→ **What the task requires**
Word for word, copy the entire listing.

[Start of section]

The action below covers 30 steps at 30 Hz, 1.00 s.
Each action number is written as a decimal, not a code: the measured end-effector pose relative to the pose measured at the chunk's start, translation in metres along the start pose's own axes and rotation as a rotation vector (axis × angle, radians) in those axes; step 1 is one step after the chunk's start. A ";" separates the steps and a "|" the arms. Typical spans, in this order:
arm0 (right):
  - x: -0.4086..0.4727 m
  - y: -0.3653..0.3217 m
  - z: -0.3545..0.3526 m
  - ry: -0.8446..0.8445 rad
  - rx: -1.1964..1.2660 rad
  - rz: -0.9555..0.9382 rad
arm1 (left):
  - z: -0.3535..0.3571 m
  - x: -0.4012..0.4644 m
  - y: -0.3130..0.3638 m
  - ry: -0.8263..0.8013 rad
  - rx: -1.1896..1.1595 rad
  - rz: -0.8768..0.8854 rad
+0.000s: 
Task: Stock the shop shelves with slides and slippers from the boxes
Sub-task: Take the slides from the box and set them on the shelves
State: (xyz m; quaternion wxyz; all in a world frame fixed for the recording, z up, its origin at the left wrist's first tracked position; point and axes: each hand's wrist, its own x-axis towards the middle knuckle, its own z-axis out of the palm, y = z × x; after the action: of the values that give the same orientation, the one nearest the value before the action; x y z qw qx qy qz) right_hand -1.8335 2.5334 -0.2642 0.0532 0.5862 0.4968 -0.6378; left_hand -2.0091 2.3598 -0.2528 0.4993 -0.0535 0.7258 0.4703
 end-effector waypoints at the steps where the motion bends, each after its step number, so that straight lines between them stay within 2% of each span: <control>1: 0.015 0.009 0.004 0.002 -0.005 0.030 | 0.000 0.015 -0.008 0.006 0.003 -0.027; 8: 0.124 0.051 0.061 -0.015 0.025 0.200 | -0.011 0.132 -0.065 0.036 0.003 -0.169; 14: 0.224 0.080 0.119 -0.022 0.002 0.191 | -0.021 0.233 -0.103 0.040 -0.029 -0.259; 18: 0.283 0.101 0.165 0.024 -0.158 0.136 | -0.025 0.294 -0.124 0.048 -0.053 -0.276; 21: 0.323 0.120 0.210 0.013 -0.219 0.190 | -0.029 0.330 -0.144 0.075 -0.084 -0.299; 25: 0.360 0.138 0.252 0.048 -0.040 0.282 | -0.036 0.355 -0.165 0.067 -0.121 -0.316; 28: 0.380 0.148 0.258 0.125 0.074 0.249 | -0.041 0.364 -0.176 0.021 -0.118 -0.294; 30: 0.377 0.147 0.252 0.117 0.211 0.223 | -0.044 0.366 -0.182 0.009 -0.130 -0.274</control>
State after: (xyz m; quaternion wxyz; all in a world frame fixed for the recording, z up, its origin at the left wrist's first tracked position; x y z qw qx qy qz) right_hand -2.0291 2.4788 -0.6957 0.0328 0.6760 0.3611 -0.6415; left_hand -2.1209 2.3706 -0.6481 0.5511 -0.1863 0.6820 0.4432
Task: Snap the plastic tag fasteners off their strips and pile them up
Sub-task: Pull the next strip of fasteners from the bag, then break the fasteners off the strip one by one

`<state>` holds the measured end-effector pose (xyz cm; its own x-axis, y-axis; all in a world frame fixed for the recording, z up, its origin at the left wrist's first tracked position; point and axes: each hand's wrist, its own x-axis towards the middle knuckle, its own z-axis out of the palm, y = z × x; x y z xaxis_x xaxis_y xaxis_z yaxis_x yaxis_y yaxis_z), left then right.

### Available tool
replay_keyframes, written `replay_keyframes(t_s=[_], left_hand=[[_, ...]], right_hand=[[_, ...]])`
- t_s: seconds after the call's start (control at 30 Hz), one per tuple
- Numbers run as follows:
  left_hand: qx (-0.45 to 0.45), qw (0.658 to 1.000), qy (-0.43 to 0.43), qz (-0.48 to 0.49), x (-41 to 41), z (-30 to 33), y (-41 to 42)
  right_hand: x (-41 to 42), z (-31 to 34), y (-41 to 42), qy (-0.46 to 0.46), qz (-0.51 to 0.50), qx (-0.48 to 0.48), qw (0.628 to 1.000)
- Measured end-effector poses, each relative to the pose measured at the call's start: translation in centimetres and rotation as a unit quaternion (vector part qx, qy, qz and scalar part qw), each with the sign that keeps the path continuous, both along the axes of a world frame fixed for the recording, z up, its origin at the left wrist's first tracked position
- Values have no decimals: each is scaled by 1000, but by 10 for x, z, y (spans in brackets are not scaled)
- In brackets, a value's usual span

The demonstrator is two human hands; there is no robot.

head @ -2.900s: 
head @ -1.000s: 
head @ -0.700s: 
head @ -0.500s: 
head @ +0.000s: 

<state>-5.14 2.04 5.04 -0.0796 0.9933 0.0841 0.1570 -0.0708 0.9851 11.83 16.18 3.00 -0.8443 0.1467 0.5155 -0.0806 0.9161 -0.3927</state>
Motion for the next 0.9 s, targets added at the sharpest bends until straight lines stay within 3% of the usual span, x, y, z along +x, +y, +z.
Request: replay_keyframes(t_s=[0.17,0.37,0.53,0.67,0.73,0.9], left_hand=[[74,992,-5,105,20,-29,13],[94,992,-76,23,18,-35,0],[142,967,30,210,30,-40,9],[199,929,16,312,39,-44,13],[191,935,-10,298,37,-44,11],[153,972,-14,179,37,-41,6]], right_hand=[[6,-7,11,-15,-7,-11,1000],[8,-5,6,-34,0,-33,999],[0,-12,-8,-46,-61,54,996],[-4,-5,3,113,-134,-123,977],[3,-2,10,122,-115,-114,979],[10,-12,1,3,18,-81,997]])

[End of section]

→ **Result**
The action below covers 30 steps at 30 Hz, 1.00 s.
Each action number is written as a decimal, not a code: the measured end-effector pose relative to the pose measured at the chunk's start, translation in metres along the start pose's own axes and rotation as a rotation vector (axis × angle, radians) in those axes; step 1 is one step after the chunk's start. A ";" separates the steps and a "|" the arms. Typical spans, in this order:
arm0 (right):
  - x: -0.4086..0.4727 m
  - y: -0.3653..0.3217 m
  - z: -0.3545..0.3526 m
  - ry: -0.8446..0.8445 rad
  - rx: -1.1964..1.2660 rad
  - rz: -0.9555..0.9382 rad
arm1 (left):
  - z: -0.3535..0.3571 m
  - x: -0.4012..0.4644 m
  - y: -0.3130..0.3638 m
  - ry: -0.8263..0.8013 rad
  - rx: -1.1896..1.1595 rad
  - rz: -0.8768..0.8854 rad
+0.000s: 
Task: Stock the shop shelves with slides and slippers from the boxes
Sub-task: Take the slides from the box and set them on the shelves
State: (xyz m; quaternion wxyz; all in a world frame fixed for the recording, z up, its origin at the left wrist's first tracked position; point and axes: each hand's wrist, its own x-axis towards the middle knuckle, its own z-axis out of the palm, y = z × x; after the action: of the values that give the same orientation, the one nearest the value before the action; x y z qw qx qy qz) right_hand -1.8335 2.5334 -0.2642 0.0532 0.5862 0.4968 -0.6378; left_hand -2.0091 2.3598 -0.2528 0.4993 -0.0535 0.7258 0.4703
 end-effector waypoints at the steps where the motion bends, each after its step number, so that straight lines between them stay within 2% of each span: <control>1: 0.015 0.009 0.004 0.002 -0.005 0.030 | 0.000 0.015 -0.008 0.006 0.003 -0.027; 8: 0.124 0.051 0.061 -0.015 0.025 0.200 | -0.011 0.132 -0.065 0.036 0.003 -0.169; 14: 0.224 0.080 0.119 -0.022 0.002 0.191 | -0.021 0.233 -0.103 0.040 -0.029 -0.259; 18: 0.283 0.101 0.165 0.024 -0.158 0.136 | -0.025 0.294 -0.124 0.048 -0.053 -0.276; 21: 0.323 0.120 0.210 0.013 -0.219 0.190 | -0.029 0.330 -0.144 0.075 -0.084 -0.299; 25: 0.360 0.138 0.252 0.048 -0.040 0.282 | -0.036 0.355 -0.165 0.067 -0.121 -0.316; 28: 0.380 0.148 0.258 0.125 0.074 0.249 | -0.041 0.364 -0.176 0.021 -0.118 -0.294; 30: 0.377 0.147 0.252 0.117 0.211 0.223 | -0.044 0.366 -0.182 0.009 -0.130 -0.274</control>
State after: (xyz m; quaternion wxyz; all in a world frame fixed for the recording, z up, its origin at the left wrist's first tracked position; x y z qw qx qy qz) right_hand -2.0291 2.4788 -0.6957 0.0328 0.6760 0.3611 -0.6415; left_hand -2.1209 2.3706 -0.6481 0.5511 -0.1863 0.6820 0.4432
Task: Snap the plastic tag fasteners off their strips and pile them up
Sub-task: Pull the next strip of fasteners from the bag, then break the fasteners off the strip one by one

`<state>` holds the measured end-effector pose (xyz cm; its own x-axis, y-axis; all in a world frame fixed for the recording, z up, its origin at the left wrist's first tracked position; point and axes: each hand's wrist, its own x-axis towards the middle knuckle, its own z-axis out of the palm, y = z × x; x y z xaxis_x xaxis_y xaxis_z yaxis_x yaxis_y yaxis_z), left then right.

### Available tool
replay_keyframes, written `replay_keyframes(t_s=[_], left_hand=[[_, ...]], right_hand=[[_, ...]])`
- t_s: seconds after the call's start (control at 30 Hz), one per tuple
- Numbers run as follows:
  left_hand: qx (-0.45 to 0.45), qw (0.658 to 1.000), qy (-0.43 to 0.43), qz (-0.48 to 0.49), x (-41 to 41), z (-30 to 33), y (-41 to 42)
  right_hand: x (-41 to 42), z (-31 to 34), y (-41 to 42), qy (-0.46 to 0.46), qz (-0.51 to 0.50), qx (-0.48 to 0.48), qw (0.628 to 1.000)
- Measured end-effector poses, each relative to the pose measured at the call's start: translation in centimetres and rotation as a unit quaternion (vector part qx, qy, qz and scalar part qw), each with the sign that keeps the path continuous, both along the axes of a world frame fixed for the recording, z up, its origin at the left wrist's first tracked position
- Values have no decimals: each is scaled by 1000, but by 10 for x, z, y (spans in brackets are not scaled)
- In brackets, a value's usual span

The demonstrator is two human hands; there is no robot.

head @ -2.900s: 
head @ -1.000s: 
head @ -0.700s: 
head @ -0.500s: 
head @ +0.000s: 

<state>-5.14 2.04 5.04 -0.0796 0.9933 0.0841 0.1570 -0.0708 0.9851 11.83 16.18 3.00 -0.8443 0.1467 0.5155 -0.0806 0.9161 -0.3927</state>
Motion for the next 0.9 s, targets added at the sharpest bends until straight lines stay within 3% of the usual span, x, y, z along +x, +y, +z.
Request: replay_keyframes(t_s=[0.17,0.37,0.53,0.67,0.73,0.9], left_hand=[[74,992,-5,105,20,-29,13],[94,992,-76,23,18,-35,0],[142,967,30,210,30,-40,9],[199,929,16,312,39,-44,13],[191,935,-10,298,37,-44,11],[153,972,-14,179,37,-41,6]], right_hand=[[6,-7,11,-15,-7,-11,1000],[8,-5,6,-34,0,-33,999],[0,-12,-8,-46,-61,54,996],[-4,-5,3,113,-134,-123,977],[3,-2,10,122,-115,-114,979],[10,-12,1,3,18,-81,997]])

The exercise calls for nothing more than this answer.